Today, psychedelics are still extremely difficult for researchers to legally get their hands on. Researcher Jennifer Mitchell, who was running the San Francisco site, had to get a special license to have the drug on hand.

“I’ve always said it’s amusing because I could just walk over to the Amtrak station and buy some MDMA that’s probably just as pure,” Mitchell says.

The study Mitchell and her collaborators had undertaken was to test whether MDMA helped to alleviate the symptoms of severe post-traumatic stress disorder (PTSD). Participants in the study, for whom other treatments had not worked, were given MDMA or a placebo three times over the course of several months, working with a therapist before, during, and after taking the drug to process the feelings that came up.

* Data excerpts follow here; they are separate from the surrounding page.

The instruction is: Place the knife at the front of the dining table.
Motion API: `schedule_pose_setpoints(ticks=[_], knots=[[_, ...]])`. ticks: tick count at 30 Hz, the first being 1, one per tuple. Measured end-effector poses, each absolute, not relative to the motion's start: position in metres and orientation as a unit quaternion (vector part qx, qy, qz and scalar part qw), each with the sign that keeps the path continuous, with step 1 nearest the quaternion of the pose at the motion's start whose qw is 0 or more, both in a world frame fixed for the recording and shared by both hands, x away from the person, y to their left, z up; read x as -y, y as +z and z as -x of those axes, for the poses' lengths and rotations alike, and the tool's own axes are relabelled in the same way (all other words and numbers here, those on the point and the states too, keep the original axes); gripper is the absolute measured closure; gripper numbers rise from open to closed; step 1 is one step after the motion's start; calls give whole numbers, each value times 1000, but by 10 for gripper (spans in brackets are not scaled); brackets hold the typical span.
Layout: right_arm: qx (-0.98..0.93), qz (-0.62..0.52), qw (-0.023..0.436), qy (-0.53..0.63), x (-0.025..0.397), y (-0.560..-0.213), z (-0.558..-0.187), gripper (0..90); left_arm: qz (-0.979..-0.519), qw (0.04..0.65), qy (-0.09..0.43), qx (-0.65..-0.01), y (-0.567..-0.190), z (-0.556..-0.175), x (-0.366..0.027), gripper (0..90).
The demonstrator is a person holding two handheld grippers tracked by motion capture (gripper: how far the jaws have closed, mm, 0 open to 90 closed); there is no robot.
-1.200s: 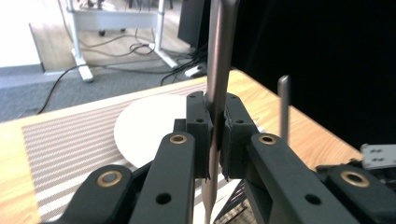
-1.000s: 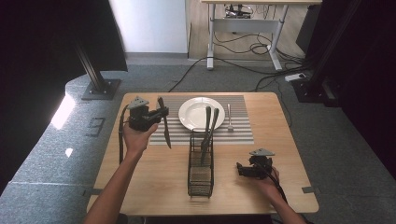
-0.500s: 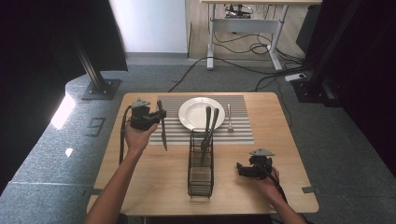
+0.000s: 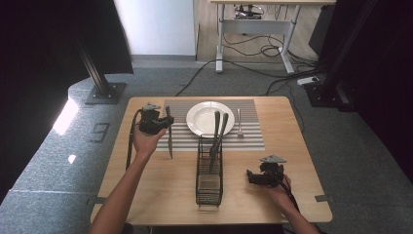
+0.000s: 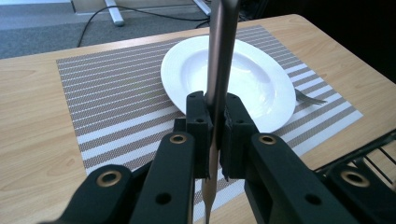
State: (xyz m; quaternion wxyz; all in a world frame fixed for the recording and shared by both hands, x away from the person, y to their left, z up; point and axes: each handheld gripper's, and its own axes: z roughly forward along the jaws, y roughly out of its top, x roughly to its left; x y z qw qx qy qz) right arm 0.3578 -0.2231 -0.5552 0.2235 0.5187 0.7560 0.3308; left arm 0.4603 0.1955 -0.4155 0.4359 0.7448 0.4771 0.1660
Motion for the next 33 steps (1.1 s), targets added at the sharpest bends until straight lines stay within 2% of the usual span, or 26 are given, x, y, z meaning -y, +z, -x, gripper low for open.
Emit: schedule_pose_setpoints(ticks=[13, 27, 33], knots=[[-756, -518, 224, 331, 223, -555, -358, 87, -735, 430, 176, -493, -435, -482, -187, 836], [-757, -518, 223, 332, 223, -555, -358, 89, -701, 433, 126, -552, -480, -527, -201, 833], [-757, -517, 222, 332, 223, -555, -358, 90, -702, 416, 125, -564, -491, -534, -206, 833]])
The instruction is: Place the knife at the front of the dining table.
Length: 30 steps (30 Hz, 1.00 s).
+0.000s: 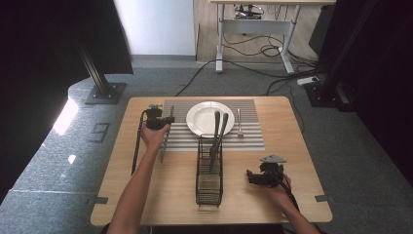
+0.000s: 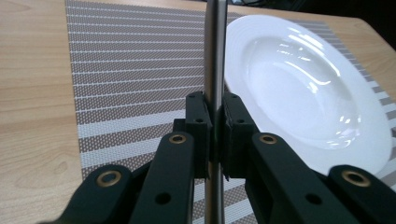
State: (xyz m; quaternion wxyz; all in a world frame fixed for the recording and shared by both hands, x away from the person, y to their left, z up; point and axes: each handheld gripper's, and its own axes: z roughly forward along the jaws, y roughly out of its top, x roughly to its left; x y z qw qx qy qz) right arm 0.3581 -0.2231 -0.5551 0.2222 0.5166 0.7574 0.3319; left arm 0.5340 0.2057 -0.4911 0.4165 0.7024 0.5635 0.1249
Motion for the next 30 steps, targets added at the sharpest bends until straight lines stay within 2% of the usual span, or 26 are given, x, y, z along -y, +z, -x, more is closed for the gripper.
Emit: schedule_pose_setpoints(ticks=[17, 30], knots=[[-759, -515, 221, 333, 223, -555, -358, 94, -715, 378, 131, -573, -503, -540, -196, 835], [-760, -512, 221, 334, 222, -555, -359, 97, -728, 328, 137, -586, -503, -563, -177, 835]])
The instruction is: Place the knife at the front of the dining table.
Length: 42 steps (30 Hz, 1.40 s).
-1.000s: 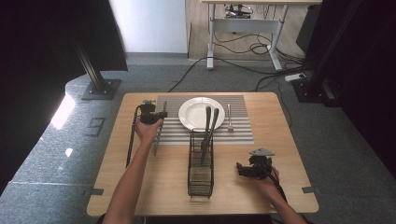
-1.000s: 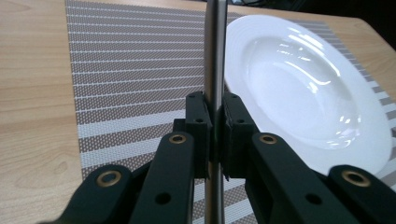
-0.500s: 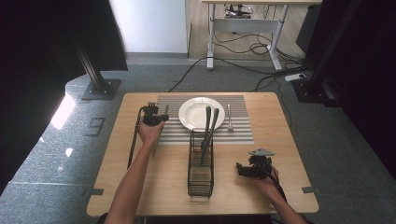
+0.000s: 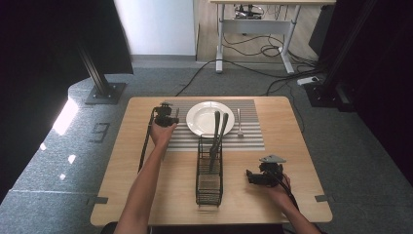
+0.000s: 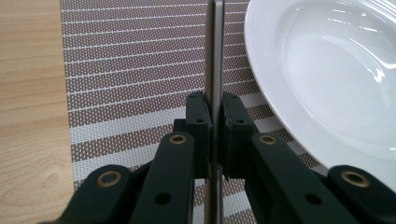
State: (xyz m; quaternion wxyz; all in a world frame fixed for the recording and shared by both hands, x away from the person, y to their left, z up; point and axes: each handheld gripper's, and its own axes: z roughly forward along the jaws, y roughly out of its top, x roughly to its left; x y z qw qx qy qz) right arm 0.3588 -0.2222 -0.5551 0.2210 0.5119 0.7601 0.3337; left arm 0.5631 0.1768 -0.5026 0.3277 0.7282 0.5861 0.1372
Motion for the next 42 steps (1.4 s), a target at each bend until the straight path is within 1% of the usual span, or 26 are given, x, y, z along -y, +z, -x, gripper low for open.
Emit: schedule_pose_setpoints(ticks=[11, 16, 22, 32, 39, 42], knots=[[-761, -510, 221, 335, 222, -555, -359, 103, -727, 313, 119, -600, -518, -571, -178, 834], [-762, -509, 222, 335, 222, -555, -358, 107, -724, 314, 118, -602, -517, -574, -179, 834], [-762, -507, 222, 336, 221, -555, -358, 111, -712, 331, 117, -609, -510, -585, -181, 835], [-762, -508, 222, 336, 221, -555, -358, 113, -726, 296, 108, -612, -524, -595, -177, 833], [-762, -507, 222, 336, 221, -555, -358, 116, -724, 295, 117, -612, -527, -593, -174, 828], [-762, -507, 222, 336, 220, -555, -357, 116, -724, 299, 130, -608, -529, -591, -173, 826]])
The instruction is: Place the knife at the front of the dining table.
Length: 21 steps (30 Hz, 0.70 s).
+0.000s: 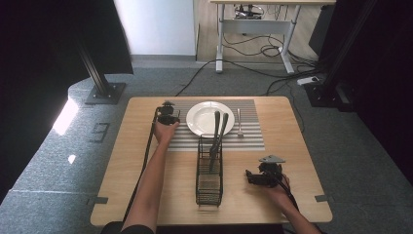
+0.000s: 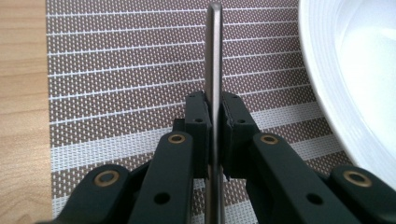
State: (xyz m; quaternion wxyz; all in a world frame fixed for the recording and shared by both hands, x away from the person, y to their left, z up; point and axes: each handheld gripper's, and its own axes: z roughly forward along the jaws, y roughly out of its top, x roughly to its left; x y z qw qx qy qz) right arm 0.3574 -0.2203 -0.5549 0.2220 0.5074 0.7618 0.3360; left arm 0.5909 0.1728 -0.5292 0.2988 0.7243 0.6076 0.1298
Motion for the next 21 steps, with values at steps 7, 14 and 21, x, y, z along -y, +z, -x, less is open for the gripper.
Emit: schedule_pose_setpoints(ticks=[7, 14, 21], knots=[[-762, -507, 224, 336, 220, -555, -357, 122, -720, 315, 133, -604, -532, -587, -176, 822], [-762, -505, 225, 336, 219, -555, -356, 124, -721, 317, 142, -600, -533, -585, -176, 816], [-762, -506, 224, 336, 219, -555, -356, 125, -723, 312, 144, -600, -532, -584, -181, 790]])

During the study, Mitchell had a strong sense that MDMA was having an effect. “One of the things we saw a few times on site was what honestly felt like a complete transformation of someone’s personality—not like in a creepy way, but more that the parts of themselves that were really holding them back, the fear they walked in with, was lifted from their shoulders,” she says. Participants’ physical appearance changed, and the results seemed to last. “It’s the kind of thing you hope to see after years of therapy.”

The results of the study, published in the prestigious journal Nature Medicine in May, weren’t just good—they were spectacular. In a study like this in which participants who have struggled with symptoms for years, Mitchell says, “you [think] ‘wouldn’t it be awesome if 15 or 20% had some little effect’… you don’t expect a miracle.”

But after two months, 67% of the 42 study participants who received MDMA no longer fit the diagnostic criteria for PTSD, compared to 32% of the placebo group. Even more impressive, 33% of the MDMA group were in remission after three sessions. It was like they never had PTSD at all.

“Those are almost unbelievable numbers. You don’t see results like that very often for psychiatric illnesses, period, no matter the condition.” says Matt Lamkin, an associate law professor at the University of Tulsa who has written about regulation of psychedelics.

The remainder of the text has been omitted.